Koichi Yanaba^2,*, Yasuhito Hamaguchi^2,*, Guglielmo M. Venturi^*, Douglas A. Steeber^*,, E. William St. Clair^*, and Thomas F. Tedder^3,*

^* Department of Immunology and Department of Medicine, Duke University Medical Center, Durham, NC 27710; and Department of Biological Sciences, University of Wisconsin, Milwaukee, WI 53201

Rheumatoid arthritis is a systemic autoimmune disease. B cells are likely to play a critical role in arthritis pathogenesis, although it is unclear whether they are necessary for disease induction, autoantibody production, or disease progression. To assess the role of B cells in inflammatory arthritis, B cells were depleted using mouse anti-mouse CD20 mAbs in a mouse model of collagen-induced arthritis. CD20 mAbs effectively depleted mature B cells from adult DBA-1 mice. When B cells were depleted using CD20 mAbs before collagen immunization, there was a delay in disease onset and autoantibody production, with significantly diminished severity of arthritis both clinically and histologically. B cell depletion further delayed disease onset if initiated before, as well as after, collagen immunization. However, in both cases, the eventual reappearance of peripheral B cells triggered autoantibody production and the subsequent development of arthritis in collagen-sensitized mice. By contrast, B cell depletion after collagen immunizations did not have a significant effect on arthritis progression or severity. Thus, disease symptoms were only induced when peripheral B cells and their autoantibody products were present in collagen-immunized mice, documenting a critical role for B cells during the elicitation phase of collagen-induced arthritis. These studies suggest that B cell depletion strategies will be most effective when initiated early in the development of inflammatory arthritis, with sustained B cell depletion required to inhibit the production of isotype-switched pathogenic Abs and the evolution of joint inflammation and destruction.
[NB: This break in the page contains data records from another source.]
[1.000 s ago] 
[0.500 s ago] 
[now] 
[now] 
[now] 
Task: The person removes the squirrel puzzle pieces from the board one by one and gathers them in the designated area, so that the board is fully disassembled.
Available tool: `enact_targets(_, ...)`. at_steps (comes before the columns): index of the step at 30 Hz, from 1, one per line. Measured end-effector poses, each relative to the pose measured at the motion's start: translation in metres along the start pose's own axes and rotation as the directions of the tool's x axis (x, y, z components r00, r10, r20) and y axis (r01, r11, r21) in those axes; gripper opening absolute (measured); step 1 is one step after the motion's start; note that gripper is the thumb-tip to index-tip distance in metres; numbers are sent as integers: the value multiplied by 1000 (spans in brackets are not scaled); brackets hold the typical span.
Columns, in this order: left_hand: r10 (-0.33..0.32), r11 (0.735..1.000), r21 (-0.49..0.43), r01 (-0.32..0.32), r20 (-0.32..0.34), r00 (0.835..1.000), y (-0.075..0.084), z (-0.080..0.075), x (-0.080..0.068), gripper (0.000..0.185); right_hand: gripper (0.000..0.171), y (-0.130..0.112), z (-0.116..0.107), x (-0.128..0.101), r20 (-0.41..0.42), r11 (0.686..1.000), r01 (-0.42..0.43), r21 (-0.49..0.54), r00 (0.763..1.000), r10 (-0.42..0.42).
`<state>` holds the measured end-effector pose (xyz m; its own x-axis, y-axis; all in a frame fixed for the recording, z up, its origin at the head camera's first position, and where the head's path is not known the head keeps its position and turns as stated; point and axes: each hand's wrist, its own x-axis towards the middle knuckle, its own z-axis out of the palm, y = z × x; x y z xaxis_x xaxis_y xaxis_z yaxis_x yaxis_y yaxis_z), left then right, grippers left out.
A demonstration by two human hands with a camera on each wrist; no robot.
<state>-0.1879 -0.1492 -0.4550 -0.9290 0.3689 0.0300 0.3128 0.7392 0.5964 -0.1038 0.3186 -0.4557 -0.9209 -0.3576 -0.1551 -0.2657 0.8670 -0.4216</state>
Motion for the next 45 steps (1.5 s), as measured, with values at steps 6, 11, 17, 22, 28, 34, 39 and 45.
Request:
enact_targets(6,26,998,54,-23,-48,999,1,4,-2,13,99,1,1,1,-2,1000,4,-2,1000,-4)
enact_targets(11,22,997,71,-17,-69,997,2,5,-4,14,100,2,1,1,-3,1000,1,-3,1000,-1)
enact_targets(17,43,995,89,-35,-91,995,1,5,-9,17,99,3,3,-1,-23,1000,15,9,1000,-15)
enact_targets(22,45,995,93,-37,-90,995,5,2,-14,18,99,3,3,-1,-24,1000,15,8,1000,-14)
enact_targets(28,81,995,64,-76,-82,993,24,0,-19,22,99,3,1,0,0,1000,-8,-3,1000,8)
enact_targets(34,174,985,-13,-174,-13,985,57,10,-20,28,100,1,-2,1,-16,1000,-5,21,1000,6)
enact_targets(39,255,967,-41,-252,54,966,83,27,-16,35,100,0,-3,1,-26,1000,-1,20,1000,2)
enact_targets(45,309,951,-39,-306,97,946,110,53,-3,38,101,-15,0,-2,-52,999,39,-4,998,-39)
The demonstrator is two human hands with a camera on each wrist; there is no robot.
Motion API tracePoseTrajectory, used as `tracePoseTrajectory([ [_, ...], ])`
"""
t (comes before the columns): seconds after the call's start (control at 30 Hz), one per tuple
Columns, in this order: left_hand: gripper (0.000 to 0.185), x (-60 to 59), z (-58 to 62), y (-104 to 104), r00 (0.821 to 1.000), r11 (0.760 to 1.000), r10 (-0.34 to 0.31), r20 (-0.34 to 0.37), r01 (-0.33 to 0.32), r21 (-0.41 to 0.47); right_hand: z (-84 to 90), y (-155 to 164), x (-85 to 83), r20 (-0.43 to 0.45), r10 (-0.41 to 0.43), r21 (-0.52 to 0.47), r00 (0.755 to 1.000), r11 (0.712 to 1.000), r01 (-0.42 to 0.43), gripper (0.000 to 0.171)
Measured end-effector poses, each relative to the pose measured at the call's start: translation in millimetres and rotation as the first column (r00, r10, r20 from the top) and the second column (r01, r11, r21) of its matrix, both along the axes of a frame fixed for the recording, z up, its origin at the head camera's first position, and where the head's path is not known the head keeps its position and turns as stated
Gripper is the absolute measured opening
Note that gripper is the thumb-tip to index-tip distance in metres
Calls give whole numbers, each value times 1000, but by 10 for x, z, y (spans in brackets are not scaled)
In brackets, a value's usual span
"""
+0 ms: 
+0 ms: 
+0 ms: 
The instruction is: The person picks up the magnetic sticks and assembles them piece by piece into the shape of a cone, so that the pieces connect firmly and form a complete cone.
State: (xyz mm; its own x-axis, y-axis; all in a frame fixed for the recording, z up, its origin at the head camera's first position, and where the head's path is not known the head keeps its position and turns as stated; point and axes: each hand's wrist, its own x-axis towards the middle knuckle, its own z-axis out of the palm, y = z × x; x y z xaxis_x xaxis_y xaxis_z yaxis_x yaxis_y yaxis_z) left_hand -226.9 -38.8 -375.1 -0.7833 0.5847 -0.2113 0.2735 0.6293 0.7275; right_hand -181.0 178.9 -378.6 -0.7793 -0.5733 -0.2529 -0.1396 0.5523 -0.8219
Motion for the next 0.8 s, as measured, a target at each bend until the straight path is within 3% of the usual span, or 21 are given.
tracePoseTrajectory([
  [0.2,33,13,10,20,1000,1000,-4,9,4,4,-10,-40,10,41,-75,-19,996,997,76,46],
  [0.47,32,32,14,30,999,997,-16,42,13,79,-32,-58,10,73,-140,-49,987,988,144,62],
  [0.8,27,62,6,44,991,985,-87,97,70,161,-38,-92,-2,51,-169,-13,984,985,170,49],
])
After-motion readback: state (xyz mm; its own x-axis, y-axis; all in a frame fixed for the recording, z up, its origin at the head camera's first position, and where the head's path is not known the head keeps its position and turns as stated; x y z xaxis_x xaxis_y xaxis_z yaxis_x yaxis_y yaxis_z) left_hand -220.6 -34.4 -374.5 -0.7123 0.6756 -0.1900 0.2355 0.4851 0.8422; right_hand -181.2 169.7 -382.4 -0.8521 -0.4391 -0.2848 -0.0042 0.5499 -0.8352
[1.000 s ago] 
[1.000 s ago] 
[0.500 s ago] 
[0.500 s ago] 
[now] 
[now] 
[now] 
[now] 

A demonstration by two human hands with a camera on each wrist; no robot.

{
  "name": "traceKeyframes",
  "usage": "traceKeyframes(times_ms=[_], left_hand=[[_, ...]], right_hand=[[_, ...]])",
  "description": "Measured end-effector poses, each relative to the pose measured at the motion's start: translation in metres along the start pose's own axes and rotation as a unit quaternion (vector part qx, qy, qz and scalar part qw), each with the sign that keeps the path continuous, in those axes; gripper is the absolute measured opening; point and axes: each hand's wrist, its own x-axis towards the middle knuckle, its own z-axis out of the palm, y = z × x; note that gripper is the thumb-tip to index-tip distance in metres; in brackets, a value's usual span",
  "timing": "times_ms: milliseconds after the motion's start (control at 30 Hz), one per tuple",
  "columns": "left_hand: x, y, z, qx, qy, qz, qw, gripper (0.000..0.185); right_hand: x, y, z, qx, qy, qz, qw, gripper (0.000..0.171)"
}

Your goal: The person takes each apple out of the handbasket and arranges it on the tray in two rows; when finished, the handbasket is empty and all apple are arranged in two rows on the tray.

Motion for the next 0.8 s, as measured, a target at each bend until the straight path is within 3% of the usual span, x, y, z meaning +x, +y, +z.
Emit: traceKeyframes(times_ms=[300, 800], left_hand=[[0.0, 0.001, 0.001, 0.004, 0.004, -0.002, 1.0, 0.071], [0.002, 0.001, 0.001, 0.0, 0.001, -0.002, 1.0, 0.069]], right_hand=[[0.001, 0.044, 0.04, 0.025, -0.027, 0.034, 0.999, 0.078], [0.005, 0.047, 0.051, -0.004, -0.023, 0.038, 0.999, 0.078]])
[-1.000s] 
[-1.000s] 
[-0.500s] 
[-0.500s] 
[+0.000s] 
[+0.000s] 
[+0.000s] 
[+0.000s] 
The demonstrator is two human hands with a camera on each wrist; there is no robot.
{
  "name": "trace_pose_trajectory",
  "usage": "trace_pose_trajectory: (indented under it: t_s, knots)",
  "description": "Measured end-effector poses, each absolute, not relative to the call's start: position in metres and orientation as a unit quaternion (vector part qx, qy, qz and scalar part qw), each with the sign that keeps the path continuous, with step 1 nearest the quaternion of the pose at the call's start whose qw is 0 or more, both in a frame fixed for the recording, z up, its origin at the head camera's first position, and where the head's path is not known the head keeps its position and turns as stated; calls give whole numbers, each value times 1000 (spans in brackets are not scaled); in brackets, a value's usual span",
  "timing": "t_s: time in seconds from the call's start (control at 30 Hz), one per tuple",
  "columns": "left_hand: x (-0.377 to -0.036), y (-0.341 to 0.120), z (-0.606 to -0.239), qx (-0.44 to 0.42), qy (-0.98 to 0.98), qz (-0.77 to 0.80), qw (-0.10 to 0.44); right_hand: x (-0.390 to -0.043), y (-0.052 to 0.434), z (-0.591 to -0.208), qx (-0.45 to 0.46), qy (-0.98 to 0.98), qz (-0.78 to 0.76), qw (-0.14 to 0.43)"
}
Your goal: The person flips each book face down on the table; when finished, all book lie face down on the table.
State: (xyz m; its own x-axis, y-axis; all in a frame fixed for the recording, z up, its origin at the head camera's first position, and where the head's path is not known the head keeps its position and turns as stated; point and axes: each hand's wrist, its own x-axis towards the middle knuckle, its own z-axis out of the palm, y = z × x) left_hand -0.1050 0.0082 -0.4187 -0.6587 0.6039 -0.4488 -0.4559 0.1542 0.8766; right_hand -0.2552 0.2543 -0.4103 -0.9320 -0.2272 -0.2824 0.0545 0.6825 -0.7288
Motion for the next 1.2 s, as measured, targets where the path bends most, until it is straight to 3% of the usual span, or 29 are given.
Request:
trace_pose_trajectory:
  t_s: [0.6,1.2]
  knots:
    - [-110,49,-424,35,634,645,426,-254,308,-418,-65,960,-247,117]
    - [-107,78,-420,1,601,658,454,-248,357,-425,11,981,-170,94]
The costs of publication of this article were defrayed in part by the payment of page charges. This article must therefore be hereby marked advertisement in accordance with 18 U.S.C. Section 1734 solely to indicate this fact.

¹ This work was supported by National Institutes of Health Grants CA105001, CA81776, CA96547, and AI56363 and Arthritis Foundation.

² K.Y. and Y.H. contributed equally to these studies and share first authorship.

³ Address correspondence and reprint requests to Dr. Thomas F. Tedder, Box 3010, Department of Immunology, Duke University Medical Center, Durham, NC 27710. E-mail address: thomas.tedder{at}duke.edu

⁴ Abbreviations used in this paper: RA, rheumatoid arthritis; RF, rheumatoid factor; CCP, cyclic citrullinated peptide; CIA, collagen-induced arthritis; BM, bone marrow.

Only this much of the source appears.